Less Obvious Implications
Please don’t interrupt me. Please do help me avoid interruptions. Recall, I can only focus on a few things at a time. When I am interrupted, I have to focus on two things at once: the thought that was in my head and the interruption (maybe your question). They don’t both fit in my head. Both get short shrift, and I get frustrated.
Sometimes requests come as interruptions, but they do not need to. If you have a question or request, sending an email is least disruptive. Receiving an email allows me to schedule my day and give your request my full attention when I get to it. Even if you need something now, please do not interrupt me. Come to me, make your presence known, and let me finish my current thought. Just wait. I will look up and then you will have my full attention.
If you are physically remote from me and need something soon, you can use Slack. I check it regularly and I will answer when I can. If it can wait, please send an email.
Notes on Email Requests
Focused and actionable emails are easier for me to respond to. If you are asking two things of me, consider sending two separate emails. If you send me multiple emails, I may answer an easier one before a harder one. If they were combined in one email, everything would wait, even the easier request.
Edge CasesSome interactions ride the edge between things I find energizing and things I find de-energizing. It may not be obvious whether a given interaction will drain or energize me. Two main examples are feedback and getting things done.

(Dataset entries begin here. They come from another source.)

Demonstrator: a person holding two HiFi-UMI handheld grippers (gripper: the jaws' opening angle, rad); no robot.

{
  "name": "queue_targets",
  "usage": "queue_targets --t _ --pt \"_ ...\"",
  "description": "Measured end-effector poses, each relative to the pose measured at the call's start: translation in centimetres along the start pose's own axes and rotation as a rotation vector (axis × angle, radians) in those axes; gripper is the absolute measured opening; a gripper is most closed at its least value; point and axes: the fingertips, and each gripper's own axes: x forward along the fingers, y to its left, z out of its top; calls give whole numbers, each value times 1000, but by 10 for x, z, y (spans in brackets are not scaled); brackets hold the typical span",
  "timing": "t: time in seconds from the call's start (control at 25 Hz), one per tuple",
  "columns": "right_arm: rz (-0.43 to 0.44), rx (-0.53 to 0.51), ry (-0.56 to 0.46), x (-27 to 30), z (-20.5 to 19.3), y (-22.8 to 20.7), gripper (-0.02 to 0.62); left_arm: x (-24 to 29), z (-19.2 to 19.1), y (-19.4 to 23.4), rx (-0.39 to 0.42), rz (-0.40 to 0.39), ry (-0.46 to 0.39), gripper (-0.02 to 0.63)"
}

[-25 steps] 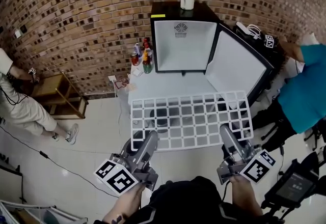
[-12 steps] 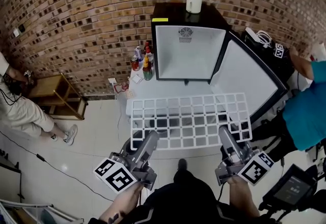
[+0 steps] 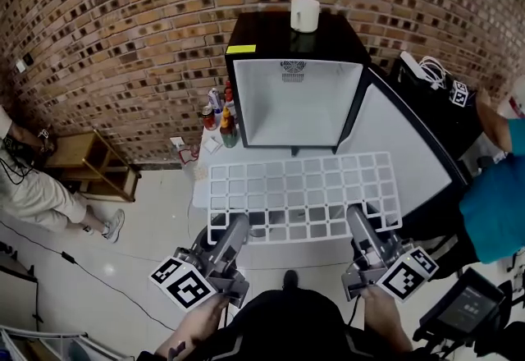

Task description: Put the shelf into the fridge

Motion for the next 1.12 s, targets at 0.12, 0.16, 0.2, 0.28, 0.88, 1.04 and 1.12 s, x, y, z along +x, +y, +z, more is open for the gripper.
queue_targets --t 0.12,0.16,0.2,0.28,0.88,1.04,1.12 --pt "1 15 12 15 10 -20 153 25 2 6 0 13 3 149" --pt "0 19 14 19 15 -26 153 34 4 8 1 14 5 149" --pt "0 20 15 23 19 -31 152 42 5 9 0 12 7 149" --pt "5 12 18 32 28 -38 152 56 9 13 -9 10 3 149" --pt "-32 34 3 133 42 -87 149 138 46 88 -36 -16 54 144" --pt "-55 30 -10 157 46 -91 149 157 62 107 -31 -40 61 146" --pt "-68 33 -5 169 45 -95 148 164 65 116 -37 -43 63 144"
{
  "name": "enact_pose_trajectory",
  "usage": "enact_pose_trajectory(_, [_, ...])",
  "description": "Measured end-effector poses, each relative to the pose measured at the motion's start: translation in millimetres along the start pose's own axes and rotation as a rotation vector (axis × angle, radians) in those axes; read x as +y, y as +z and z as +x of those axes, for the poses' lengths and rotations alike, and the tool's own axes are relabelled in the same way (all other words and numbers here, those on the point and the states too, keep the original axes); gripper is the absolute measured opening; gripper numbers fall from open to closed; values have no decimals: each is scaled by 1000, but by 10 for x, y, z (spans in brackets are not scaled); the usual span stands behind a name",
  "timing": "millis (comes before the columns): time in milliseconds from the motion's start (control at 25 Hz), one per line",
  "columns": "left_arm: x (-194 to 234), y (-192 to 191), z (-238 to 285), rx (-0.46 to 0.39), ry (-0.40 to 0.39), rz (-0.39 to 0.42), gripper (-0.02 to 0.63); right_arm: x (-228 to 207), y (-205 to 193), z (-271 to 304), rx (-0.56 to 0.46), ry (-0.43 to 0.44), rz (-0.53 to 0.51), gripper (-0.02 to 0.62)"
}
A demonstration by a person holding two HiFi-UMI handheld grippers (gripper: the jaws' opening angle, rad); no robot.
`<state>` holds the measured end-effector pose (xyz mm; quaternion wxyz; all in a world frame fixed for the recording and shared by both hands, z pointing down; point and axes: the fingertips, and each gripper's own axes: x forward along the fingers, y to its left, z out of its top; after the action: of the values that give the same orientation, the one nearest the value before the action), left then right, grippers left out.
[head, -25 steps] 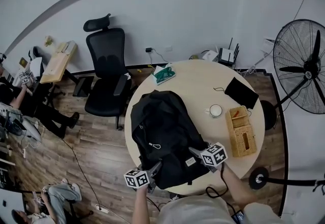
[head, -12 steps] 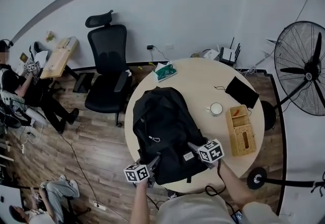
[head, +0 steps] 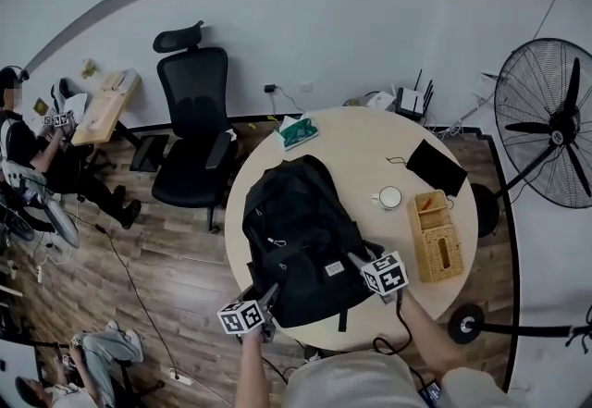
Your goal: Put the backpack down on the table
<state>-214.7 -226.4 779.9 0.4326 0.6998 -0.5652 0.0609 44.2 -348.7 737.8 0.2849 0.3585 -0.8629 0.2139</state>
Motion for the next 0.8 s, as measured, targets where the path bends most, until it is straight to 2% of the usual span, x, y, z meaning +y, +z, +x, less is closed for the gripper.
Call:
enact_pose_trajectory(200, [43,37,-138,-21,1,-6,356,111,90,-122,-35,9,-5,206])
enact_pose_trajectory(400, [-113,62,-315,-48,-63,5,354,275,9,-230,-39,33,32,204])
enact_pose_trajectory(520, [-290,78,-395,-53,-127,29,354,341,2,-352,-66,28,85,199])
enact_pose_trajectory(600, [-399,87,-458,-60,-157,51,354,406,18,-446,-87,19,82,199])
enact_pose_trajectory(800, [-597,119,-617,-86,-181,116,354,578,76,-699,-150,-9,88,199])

Constructive vs. Negative Feedback
I love getting better at things. Constructive feedback and advice are great because they speed up my improvement. However, I don’t like negative criticism–it steals my energy. Yet all constructive feedback contains some negativity, in the form of something that isn’t good and can be improved.
I believe the difference between constructive and negative feedback is largely one of degree and my perception. If the feedback is operable (and I can see that it is) or exposes me to a new idea, it’s constructive. Constructive feedback opens up possibilities for me and gets me excited. However, if the feedback only shows me my weaknesses, it’s negative.
It’s the difference between: “David, it looks like you might struggle with X. Does it feel that way to you? Have you thought about doing Y to address X?” and “David, did you realize you have a problem with X? Yeah, that wasn’t good. You should focus on that.” The first one is confirming a challenge and helping me get better, while the second is pointing out I’m not good (at something). For the record, I probably know that X didn’t go well and have thought about it already. You telling me to think about it more is not helpful. However, you telling me a new way to think about it is helpful.
Since the difference between constructive and negative feedback comes down to my perception, you may have to pay attention to my reactions to see which case is happening. Do I seem to be deflating or am I perking up with your feedback? You can also (gently) ask me if your feedback is feeling more constructive or negative, but please don’t push if you want an honest answer.
Doing vs. Being Overwhelmed
I love doing things so that I can accomplish more and make more. At the same time, having too much to do (feeling out of control) drains my energy. Once again, the difference is one of degree. I have some limit to what I can do at a given time. It feels wonderful to operate near, but below that limit. However, when I try (or am pushed) to exceed that limit, I start to degrade. I get less done and my results are of lower quality.
Being overwhelmed feels bad because I am no longer in control. I can no longer meet all of my commitments. I cannot plan out my day. I cannot focus on one thing at a time. All of those hurt and lower my productivity.
So, please help me fill (but not overfill) my day with interesting and challenging work. But also respect my limits. Respect my answer when I say I don’t have enough capacity to do what you want.